═════ RAW DATA
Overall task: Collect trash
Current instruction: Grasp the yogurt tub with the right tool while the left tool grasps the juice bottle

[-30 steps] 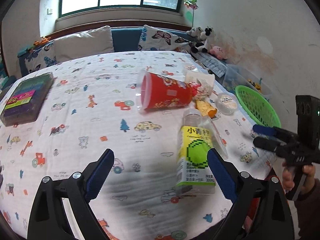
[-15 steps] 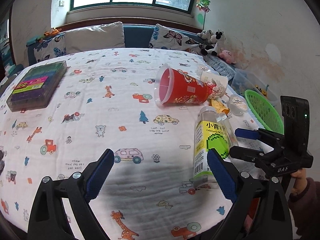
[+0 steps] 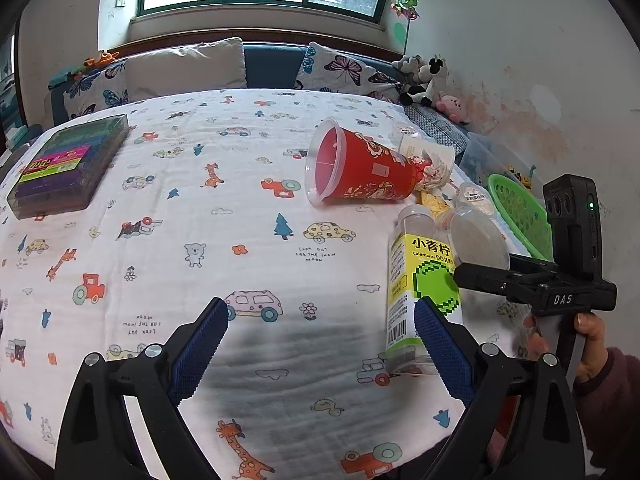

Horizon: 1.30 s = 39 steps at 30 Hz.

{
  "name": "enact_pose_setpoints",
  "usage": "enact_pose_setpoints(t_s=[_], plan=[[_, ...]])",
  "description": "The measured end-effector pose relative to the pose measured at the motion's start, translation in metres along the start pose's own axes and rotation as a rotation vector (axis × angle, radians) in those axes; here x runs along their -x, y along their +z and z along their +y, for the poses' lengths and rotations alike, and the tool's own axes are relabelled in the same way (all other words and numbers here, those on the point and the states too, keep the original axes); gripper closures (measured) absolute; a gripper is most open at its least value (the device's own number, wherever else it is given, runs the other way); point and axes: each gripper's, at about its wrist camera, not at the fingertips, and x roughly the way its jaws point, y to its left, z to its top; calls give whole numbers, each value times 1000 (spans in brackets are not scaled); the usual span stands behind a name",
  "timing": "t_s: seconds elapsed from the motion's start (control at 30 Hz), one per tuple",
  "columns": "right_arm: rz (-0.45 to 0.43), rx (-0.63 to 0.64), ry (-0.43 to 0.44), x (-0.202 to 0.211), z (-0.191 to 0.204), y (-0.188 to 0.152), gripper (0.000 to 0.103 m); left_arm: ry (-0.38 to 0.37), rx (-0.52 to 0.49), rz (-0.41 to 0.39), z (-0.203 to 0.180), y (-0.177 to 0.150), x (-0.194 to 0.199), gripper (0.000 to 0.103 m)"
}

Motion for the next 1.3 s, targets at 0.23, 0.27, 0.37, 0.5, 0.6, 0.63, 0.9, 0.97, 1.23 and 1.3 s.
enact_pose_setpoints(t_s=[0.23,0.27,0.37,0.5,0.6,0.63,0.9,0.97,1.23,1.3], plan=[[1,30,-16,1,5,-4,6,-4,12,6,2,0,-3,12],[1,30,-16,0,5,-4,6,-4,11,7,2,0,-3,12],[-4,43,-29,-1,7,-4,6,-7,12,4,2,0,-3,12],[15,47,-23,-6,8,-5,6,-8,13,3,4,-1,-2,12],[11,36,-11,-7,6,-7,6,-10,16,4,5,-2,-2,12],[5,32,-12,-5,5,-6,6,-8,16,4,4,-2,-2,12],[-13,27,-24,5,2,-3,10,-25,9,8,1,-4,-1,12],[-31,28,-42,10,3,-2,10,-35,-7,5,-3,-4,0,12],[-94,8,-122,47,-9,2,10,-90,-79,22,-35,4,-9,12],[-112,0,-141,58,-13,2,10,-99,-112,36,-48,9,-15,12]])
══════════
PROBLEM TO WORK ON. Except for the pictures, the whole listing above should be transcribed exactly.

YOUR SOLUTION.
Overall task: Collect trash
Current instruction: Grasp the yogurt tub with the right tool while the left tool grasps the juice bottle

[-30 steps] 
[-15 steps] 
[+0 steps] 

Horizon: 1.30 s = 39 steps at 30 Hz.

{
  "name": "enact_pose_setpoints",
  "usage": "enact_pose_setpoints(t_s=[_], plan=[[_, ...]])",
  "description": "The measured end-effector pose relative to the pose measured at the motion's start, translation in metres along the start pose's own axes and rotation as a rotation vector (axis × angle, radians) in those axes; here x runs along their -x, y along their +z and z along their +y, for the poses' lengths and rotations alike, and the tool's own axes are relabelled in the same way (all other words and numbers here, those on the point and the states too, keep the original axes); gripper closures (measured) absolute; a gripper is most open at its least value (the device's own number, wherever else it is given, runs the other way); point and axes: each gripper's, at about its wrist camera, not at the fingertips, and x roughly the way its jaws point, y to its left, z to its top; calls give whole numbers, each value times 1000 (spans in brackets are not scaled); the usual span stands behind a name",
  "timing": "t_s: seconds elapsed from the motion's start (control at 30 Hz), one per tuple",
  "columns": "right_arm: rz (-0.45 to 0.43), rx (-0.63 to 0.64), ry (-0.43 to 0.44), x (-0.202 to 0.211), z (-0.191 to 0.204), y (-0.188 to 0.152), gripper (0.000 to 0.103 m); left_arm: ry (-0.38 to 0.37), rx (-0.52 to 0.49), rz (-0.41 to 0.39), z (-0.203 to 0.180), y (-0.177 to 0.150), x (-0.194 to 0.199), gripper (0.000 to 0.103 m)"
}

Motion for the next 1.3 s, targets at 0.23, 0.27, 0.37, 0.5, 0.6, 0.63, 0.9, 0.97, 1.23 and 1.3 s.
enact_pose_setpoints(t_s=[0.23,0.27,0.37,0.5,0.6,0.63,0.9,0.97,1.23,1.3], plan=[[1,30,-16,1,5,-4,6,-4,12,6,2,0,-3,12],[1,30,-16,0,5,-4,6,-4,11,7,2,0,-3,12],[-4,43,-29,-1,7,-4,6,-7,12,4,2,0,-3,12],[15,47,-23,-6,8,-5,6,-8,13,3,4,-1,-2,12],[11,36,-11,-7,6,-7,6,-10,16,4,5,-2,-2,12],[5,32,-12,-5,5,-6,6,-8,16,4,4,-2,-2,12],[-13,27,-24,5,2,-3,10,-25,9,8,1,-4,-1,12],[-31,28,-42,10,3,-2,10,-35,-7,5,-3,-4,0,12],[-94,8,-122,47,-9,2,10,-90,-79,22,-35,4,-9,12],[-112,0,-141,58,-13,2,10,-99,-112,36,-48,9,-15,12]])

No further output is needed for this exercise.